Liebe Leserinnen, liebe Leser,
so habe ich den braven CDU-Außenpolitiker Norbert Röttgen noch nicht erlebt. Im Interview bei Marietta Slomka redete er gestern Abend im ZDF Klartext, wie man es von deutschen Politikern nicht mehr gewohnt ist – jedenfalls von denen der etablierten Parteien nicht. Der Mordanschlag auf den bekanntesten russischen Oppositionspolitiker Alexej Navalny trägt ganz klar die Handschrift des russischen Geheimdienstes. Ein Nervengift haben die Experten im Münchner Labor für Pharma- und Toxikologie im Körper Navalnys nachgewiesen – ähnlich dem, mit dem vor zwei Jahren in Großbritannien bei einem Anschlag auf den Überläufer Sergej Skripal verübt wurde. Wahrscheinlich wurde es Navalny mit einer Tasse Tee am Tag des Anschlags verabreicht.
Wer glaubt, das Putin-Regime sei „unser Freund“, der muss beide Augen fest zusammenkneifen, um nicht zu sehen, dass hinter Anschlägen wie diesen oder dem Mord im Berliner Tiergarten an einem Georgier zuletzt oder dem Mord an Litwinenko in London mit Polonium ein klares Muster steht. Und die Spur führt nach Moskau. Röttgen bennnte gestern Ross und Reiter im ZDF. Es geht, so sagte er, der russischen Führung darum, das lange und qualvolle Sterben des Opfers öffentlich vorzuführen – als Abschreckung für andere, die aufmucken wollen.
Und Röttgen kann sicher sein, dass bereits heute die mediale Maschinerie der Putin-Freunde auch in Deutschland wieder anlaufen wird. Die haben inzwischen unter den gelangweilten Augen der deutschen Sicherheitsdienste, die mit dem Fangen von „Reichsbürgern“ beschäftigt sind, ein dicht gestricktes Netzwerk über unserem Land ausgeworfen. Das reicht von Kulturvereinen und Stiftungen über Redaktionsstuben bis in den Deutschen Bundestag, wo bekanntermaßen einzelne Abgeordnete eine ganz andere Agenda haben, als die, unser Land voranzubringen und Gefahren von ihm abzuwenden.
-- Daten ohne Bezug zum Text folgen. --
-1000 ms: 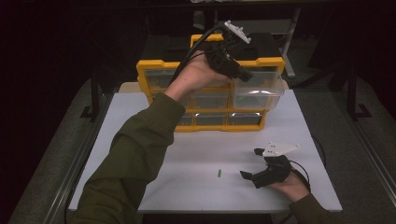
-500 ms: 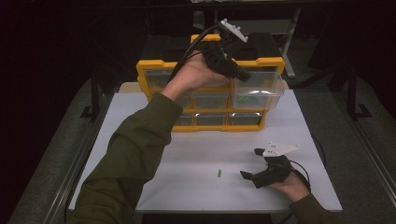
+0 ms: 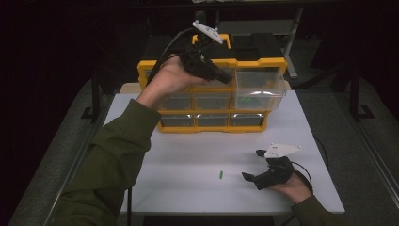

Aus unterschiedlichen Parteien übrigens.
Der brillante Journalist Boris Reitschuster, ich bin stolz ein Freund von ihm zu sein, hat 2016 ein Buch mit dem Titel „Putins verdeckter Krieg“ veröffentlicht, in dem der Autor, der 16 Jahre Redaktionsleiter des FOCUS in Moskau war, viele dieser Netzwerke in Deutschland beschreibt und auch Namen nennt. In einem Kapitel scheibt er ausführlich über den CDU-Außenpolitiker Andreas Schockenhoff, dreifacher Familienvater, ein gläubiger Mensch, der gern wanderte, Ski fuhr und im Garten arbeitete, wie die Süddeutsche Zeitung ihn beschrieb. Schockenhoff war nach der Annektion der Krim durch Russland der schärfste Kritiker Putins in der deutschen Politik, der auch gegenüber der eigenen Bundesregierung auf harte Sanktionen drängte, die dann eingeleitet wurden. Und eines Tages war er plötzlich tot, im Alter von 57 Jahren, in der Sauna verstorben. Natürlicher Tod, wie es hieß.
Wenn ich Norbert Röttgen wäre, würde ich von Tee erstmal die Hände lassen.